Stored data entries:
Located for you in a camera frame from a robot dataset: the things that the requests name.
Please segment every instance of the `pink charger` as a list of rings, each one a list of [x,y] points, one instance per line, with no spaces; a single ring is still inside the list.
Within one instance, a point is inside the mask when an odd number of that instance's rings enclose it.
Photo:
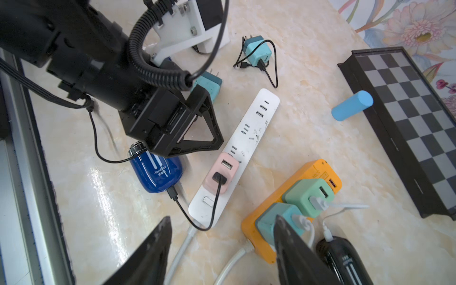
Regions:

• _Exercise instructions_:
Show all lines above that contain "rings".

• _Answer space_:
Please segment every instance of the `pink charger` as a list of rings, each one a list of [x,y] points, one instance per line, with no spaces; a single ring is still inside the list.
Within one instance, a point is inside the mask when an odd number of that instance's rings enclose it.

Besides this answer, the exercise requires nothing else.